Implements multi-layer network resilience: UDP remains primary transport, TCP fallback activates when UDP fails (firewalls, NAT issues), automatic reconnection with exponential backoff handles transient failures.

Details

• New feature
• Bug fix
• Performance improvement
• Documentation / tooling

What changed?

Transport Abstraction Layer

• rootstream_net_send_encrypted() dispatches to UDP or TCP based on peer->transport
• rootstream_net_recv() polls both UDP socket and active TCP peers
• rootstream_net_handshake() tries UDP first, falls back to TCP on failure

TCP Fallback Transport (src/network_tcp.c)

• Non-blocking connect with 5s timeout
• Stream-based packet reassembly (TCP has no message boundaries)
• Platform-agnostic (POSIX/Winsock abstraction)
• Same ChaCha20-Poly1305 encryption as UDP

Automatic Reconnection (src/network_reconnect.c)

• Exponential backoff: 100ms → 200ms → 400ms → ... → 30s (max)
• 10 attempts max (~81s total), then peer removed
• Tries UDP first, TCP fallback on each attempt

Connection Monitoring (src/service.c)

• 30s timeout triggers reconnection
• check_peer_health() in main loop

Data Structures

typedef enum {
    TRANSPORT_UDP = 1,  // Primary: low latency
    TRANSPORT_TCP = 2,  // Fallback: works through firewalls
} transport_type_t;

typedef struct {
    // ... existing fields ...
    transport_type_t transport;
    void *transport_priv;      // TCP connection state
    void *reconnect_ctx;       // Backoff state
    uint64_t last_received;    // For timeout detection
} peer_t;

Rationale

Problem: UDP blocked by firewalls/NAT = streaming fails immediately.
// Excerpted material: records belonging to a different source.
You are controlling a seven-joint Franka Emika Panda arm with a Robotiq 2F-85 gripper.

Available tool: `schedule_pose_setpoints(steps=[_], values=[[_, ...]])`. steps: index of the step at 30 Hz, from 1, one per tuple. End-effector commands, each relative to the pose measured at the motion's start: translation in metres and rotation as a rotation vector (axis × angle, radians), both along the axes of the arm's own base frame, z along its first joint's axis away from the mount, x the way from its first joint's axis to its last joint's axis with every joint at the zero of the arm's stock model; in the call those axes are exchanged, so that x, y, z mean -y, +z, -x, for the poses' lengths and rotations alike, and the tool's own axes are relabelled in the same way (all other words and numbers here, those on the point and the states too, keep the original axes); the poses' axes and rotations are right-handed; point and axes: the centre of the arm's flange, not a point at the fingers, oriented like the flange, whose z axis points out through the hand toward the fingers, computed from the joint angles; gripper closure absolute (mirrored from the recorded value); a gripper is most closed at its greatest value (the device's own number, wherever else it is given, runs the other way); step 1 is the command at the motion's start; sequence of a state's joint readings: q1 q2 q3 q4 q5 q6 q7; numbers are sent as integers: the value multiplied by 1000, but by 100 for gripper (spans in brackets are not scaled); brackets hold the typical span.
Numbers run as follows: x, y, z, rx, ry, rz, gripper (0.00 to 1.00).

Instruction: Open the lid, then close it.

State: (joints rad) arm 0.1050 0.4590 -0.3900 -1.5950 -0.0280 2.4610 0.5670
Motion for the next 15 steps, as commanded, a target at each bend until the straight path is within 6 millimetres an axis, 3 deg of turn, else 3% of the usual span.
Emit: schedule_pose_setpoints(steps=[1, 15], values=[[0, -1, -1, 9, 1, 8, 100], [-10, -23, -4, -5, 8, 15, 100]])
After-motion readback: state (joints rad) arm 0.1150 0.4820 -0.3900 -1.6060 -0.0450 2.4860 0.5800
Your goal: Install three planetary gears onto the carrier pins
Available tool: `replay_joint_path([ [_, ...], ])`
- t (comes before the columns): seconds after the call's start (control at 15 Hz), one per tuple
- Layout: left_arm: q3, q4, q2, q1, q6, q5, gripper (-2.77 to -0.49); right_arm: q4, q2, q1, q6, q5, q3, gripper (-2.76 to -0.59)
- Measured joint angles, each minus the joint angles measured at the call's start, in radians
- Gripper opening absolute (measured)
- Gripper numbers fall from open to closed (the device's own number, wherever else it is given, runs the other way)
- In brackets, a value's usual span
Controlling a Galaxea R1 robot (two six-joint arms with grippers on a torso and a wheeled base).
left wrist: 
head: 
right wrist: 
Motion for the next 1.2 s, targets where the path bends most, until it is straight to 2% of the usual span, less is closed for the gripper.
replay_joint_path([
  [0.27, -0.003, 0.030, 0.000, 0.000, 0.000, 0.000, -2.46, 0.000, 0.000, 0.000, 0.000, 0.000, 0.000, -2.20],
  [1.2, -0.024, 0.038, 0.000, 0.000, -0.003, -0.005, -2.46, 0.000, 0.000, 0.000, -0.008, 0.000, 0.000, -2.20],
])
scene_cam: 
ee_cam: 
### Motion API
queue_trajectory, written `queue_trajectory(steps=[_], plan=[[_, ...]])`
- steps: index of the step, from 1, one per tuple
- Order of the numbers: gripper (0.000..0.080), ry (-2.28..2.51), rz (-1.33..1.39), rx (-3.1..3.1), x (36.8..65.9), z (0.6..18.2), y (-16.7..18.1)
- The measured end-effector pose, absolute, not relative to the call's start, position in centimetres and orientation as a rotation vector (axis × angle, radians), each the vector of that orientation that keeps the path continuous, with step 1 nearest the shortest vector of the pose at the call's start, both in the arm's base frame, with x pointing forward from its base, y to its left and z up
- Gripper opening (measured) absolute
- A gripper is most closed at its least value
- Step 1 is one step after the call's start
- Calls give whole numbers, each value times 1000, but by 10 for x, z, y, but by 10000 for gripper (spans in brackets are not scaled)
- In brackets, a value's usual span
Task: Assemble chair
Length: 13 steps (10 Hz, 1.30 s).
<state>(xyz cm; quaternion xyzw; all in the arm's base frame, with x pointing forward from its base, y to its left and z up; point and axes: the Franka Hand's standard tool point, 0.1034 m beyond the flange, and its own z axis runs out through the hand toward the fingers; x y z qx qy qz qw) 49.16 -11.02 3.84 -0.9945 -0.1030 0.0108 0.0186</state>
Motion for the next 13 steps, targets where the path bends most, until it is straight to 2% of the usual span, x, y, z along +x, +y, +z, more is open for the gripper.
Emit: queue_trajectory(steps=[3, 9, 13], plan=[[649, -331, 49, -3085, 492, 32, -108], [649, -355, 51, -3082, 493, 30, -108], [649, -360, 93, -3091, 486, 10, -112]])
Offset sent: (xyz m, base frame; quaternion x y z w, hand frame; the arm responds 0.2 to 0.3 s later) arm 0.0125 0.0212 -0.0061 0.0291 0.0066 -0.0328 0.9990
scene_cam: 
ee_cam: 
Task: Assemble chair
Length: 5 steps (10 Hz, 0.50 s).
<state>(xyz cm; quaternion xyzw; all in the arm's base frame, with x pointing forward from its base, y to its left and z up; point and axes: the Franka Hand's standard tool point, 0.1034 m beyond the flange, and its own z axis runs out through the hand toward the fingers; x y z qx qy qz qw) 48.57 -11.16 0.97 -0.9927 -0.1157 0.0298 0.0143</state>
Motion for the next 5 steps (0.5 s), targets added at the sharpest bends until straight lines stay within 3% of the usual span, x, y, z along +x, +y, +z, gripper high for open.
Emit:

Network drops = no recovery.

Solution: Multi-tier fallback aligns with RootStream's goal of reliability without complexity:

• UDP first (low latency preserved)
• TCP second (works everywhere)
• Auto-reconnect (handles transient failures)

Typical UDP latency: 1-5ms. TCP adds 20-50ms overhead but maintains connectivity through restrictive networks.

Testing

• Built successfully (make)
• Syntax verification (gcc -c on new modules)
• Code review completed, feedback addressed:
  • Extracted duplicate health check → check_peer_health()
  • Integer math for backoff (removed fmin())
  • Backward iteration when removing peers
• Basic streaming tested
• Tested on:
  • Distro: (requires full build environment)
  • Kernel:
  • GPU & driver:

Test Scenarios to Validate:

1. Open network → UDP streaming (verify low latency maintained)
2. Block UDP port → TCP fallback activates (verify handshake logs)
3. Disconnect network 5s → auto-reconnect (verify backoff timing)
4. Peer offline → 10 retries then removal (verify cleanup)

Notes

• Latency impact: None on UDP path. TCP adds 20-50ms when fallback activates.
• Resource usage: Negligible (~400 bytes per peer for reconnect state, TCP socket overhead only when active)
• Follow-up work:
  • STUN/TURN for extreme NAT scenarios (out of scope)
  • Connection quality metrics (future enhancement)
  • Integration testing on actual networks with firewall restrictions

Original prompt

PHASE 4: Robust Networking & Connection Resilience

Current State

• ✅ src/network.c - Core UDP protocol, encryption, handshake (fully implemented)
• ✅ src/network_stub.c - Stub when NO_CRYPTO build
• ❌ Missing: TCP fallback when UDP blocked/fails
• ❌ Missing: NAT traversal/relay support infrastructure
• ❌ Missing: Automatic reconnection logic with exponential backoff
• ❌ Missing: Connection status monitoring and recovery
• ❌ Missing: Peer state machine improvements

Problem

Currently in network code:

• UDP protocol is solid but has no fallback if blocked by firewall/NAT
• Connection failures are fatal (not recoverable)
• No automatic retry with backoff
• No relay/TURN infrastructure for extreme cases
• Single network path = single point of failure

On networks with:

• Strict firewalls blocking UDP
• NAT traversal issues
• Packet loss
• Intermittent connectivity

Streaming fails immediately with no recovery path.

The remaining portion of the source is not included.